I.Paiements des satisfactions équitables er mesures individuelles
a) Détails des satisfactions équitables
Nom et no requête
Dommage matériel
Dommage moral
Frais & dépens
Total
Niedzwiecki
600 EUR
-
800 EUR
1 400 EUR
Payé le 19/05/2006
Okpisz
2 500 EUR
-
-
2 500 EUR
Payé le 23/02/2006
b) Mesures individuelles
La Cour européenne a octroyé une satisfaction équitable pour le préjudice matériel subi par les requérants qui couvrait les allocations familiales en question.
Elle a noté en outre que le constat de violation représentait en soi une satisfaction équitable pour tout dommage moral éventuellement subi par M. Niedzwiecki. Elle n’a rien octroyé à ce titre dans l’affaire Okpisz en l’absence de demande à cet égard.

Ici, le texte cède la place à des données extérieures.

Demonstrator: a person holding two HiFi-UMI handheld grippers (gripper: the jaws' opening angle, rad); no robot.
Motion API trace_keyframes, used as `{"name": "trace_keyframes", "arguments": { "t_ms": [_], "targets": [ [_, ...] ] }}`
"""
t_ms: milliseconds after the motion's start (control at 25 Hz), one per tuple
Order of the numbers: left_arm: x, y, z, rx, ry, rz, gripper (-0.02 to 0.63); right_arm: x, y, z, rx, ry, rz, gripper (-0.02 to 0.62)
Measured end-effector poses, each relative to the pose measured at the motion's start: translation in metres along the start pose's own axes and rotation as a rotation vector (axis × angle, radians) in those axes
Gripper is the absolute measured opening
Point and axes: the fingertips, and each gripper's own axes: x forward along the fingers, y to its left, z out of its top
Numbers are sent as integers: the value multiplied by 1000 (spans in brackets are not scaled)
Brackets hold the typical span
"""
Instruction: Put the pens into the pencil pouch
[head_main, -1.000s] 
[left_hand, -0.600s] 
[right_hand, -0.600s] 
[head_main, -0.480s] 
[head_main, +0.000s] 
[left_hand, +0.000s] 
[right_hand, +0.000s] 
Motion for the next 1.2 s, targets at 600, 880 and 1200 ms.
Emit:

Par ailleurs, les requérants ont le droit de bénéficier des allocations familiales en vertu de la nouvelle législation (voir ci-dessous). Aucune autre mesure individuelle ne semble nécessaire dans ces affaires.
II.Mesures générales
a) Modifications législatives
Le 6 juillet 2004, la Cour constitutionnelle fédérale, après avoir jugé que l’article 1(3) de la loi sur les allocations familiales dans sa version applicable de janvier 1994 à décembre 1995 était incompatible avec le droit à l’égalité de traitement consacré à l’article 3(1) de la Loi fondamentale, a invité le législateur à modifier cette loi avant le 1er janvier 2006.
La nouvelle loi concernant le droit des étrangers à l’allocation familiale est entrée en vigueur rétroactivement au 1er janvier 2006 et a remédié aux problèmes constatés par la Cour. En outre, la loi contient des dispositions pour toutes les affaires relatives à des prestations familiales pour lesquelles des décisions non encore définitives ont été rendues entre le 1er janvier 1994 et le 18 décembre 2006.
b) Publication et diffusion
Les arrêts de la Cour européenne ont été largement diffusés au niveau national et toutes les juridictions nationales concernées ont pu y avoir accès.
Conclusions de l’Etat défendeur
Le gouvernement estime que les mesures prises ont entièrement remédié aux conséquences pour les parties requérantes de la violation de la Convention constatée par la Cour européenne dans ces affaires, que ces mesures vont prévenir des violations semblables et que l’Allemagne a par conséquent rempli ses obligations en vertu de l’article 46, paragraphe 1, de la Convention.
[1] Adoptée par le Comité des Ministres le 14 septembre 2011 lors de la 1120e réunion des Délégués des Ministres.